The economics of standards: Not well understood. "Standards are just for manufacturers; users can't make a difference; expensive." Not true! Standards reduce repetitive R&D, increase interoperability. For users? Wider choices of vendors and products, ability to mix 'n' match. Value for everyone: manufacturers don't need to build everything, small companies can enter a niche (more competition; products not viable for large manufacturers).
Participation: yes, it's best to be there. But you can participate remotely, too; all SMPTE standards meetings have voice / web remote access.
Why should users participate? Do you think manufacturers understand what you really need? You don't get good standards without user input. Those who don't participate get the standards they deserve!
"Why do we have to pay for the standards we helped to create?" The benefit of participation is better standards; selling access to standards is an important element of SMPTE revenue.
To participate: Professional membership, $125/year, or pay a one-off fee; $250/year extra ($200 until 1 April) to participate in person (keeps the tire-kickers and whiners out). Exemptions for volunteers. VOIP or call in for free.
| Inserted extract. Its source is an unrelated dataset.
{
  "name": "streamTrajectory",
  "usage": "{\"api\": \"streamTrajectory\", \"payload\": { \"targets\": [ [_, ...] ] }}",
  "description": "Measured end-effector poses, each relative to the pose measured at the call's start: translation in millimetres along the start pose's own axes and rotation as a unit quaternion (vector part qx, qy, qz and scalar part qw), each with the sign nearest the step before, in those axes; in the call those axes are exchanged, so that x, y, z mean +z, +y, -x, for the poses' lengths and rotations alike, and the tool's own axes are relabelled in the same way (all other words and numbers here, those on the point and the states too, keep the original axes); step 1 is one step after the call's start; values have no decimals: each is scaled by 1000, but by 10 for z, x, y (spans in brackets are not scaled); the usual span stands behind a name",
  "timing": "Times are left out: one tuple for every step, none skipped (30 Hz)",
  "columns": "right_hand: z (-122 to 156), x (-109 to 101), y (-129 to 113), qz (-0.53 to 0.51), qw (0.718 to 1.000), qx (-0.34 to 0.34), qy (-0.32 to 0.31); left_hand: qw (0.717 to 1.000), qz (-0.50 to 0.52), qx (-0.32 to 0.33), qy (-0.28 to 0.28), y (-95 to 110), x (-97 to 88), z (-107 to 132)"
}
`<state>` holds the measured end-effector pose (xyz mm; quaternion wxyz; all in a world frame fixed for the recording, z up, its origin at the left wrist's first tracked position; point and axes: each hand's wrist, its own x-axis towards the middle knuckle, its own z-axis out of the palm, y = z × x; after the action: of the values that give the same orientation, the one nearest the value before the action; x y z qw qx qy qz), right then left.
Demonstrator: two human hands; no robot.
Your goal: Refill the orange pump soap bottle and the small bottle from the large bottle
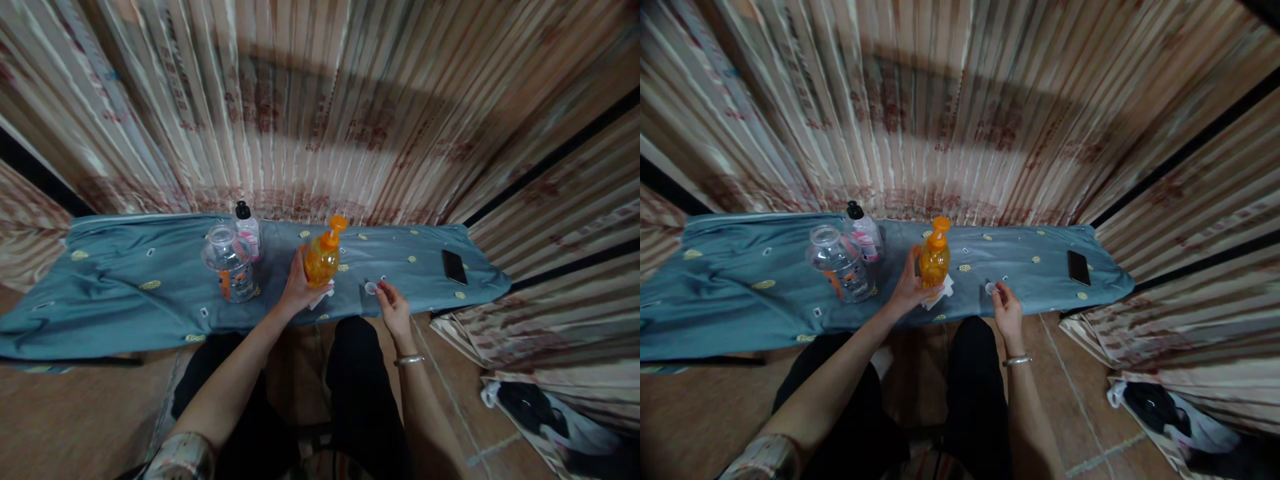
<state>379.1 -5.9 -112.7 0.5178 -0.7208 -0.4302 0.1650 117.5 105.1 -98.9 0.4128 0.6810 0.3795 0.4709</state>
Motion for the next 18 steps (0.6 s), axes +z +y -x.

New Developments in Camera & Lens Positioning Metadata Capture and Their Applications for Matchmove, CGI and Compositing
Mike Sippel, Director of Engineering, Fletcher Camera
Lens metadata: lens ID including serial #, focal length (and zoom range), focus distance, iris.
Camera positioning metadata: GPS location, pitch/roll/yaw, relative and absolute positions to other references.
Originally written by hand on camera report; not always legible, not always done, not always as detailed as we'd like. Typically only shot-based, not frame-based (doesn't track parameters as things change). Must be transcribed and managed separately from the picture data (this is a BIG problem, often isn't passed along).
Lens metadata: Cooke/i, Arri LDS (Lens Data System), Canon EF. Lens data embedded in raw files. Frame-based, dynamic data. Always on, no user action required. All-internal electronics with no external encoders needed. Negligible additional cost in money and bandwidth.
Sensors inside the lens convert iris, zoom, focus positional data to onboard logic, which translates code values to f-stop, distance, focal length data, fed to camera through lens-mount contacts.
Why? VFX. VFX are typically 400-500 shots in a non-special-effects film. In the new "Planet of the Apes", almost every shot is a VFX shot. Matchmove, CGI, compositing.
Lens distortion: barrel, pincushion, or wave (mustache) distortion.
And these are just the three most simple ones! Important for VFX: distortions have to match between lens image and composited elements. "Unwarping" software used to undistort source images.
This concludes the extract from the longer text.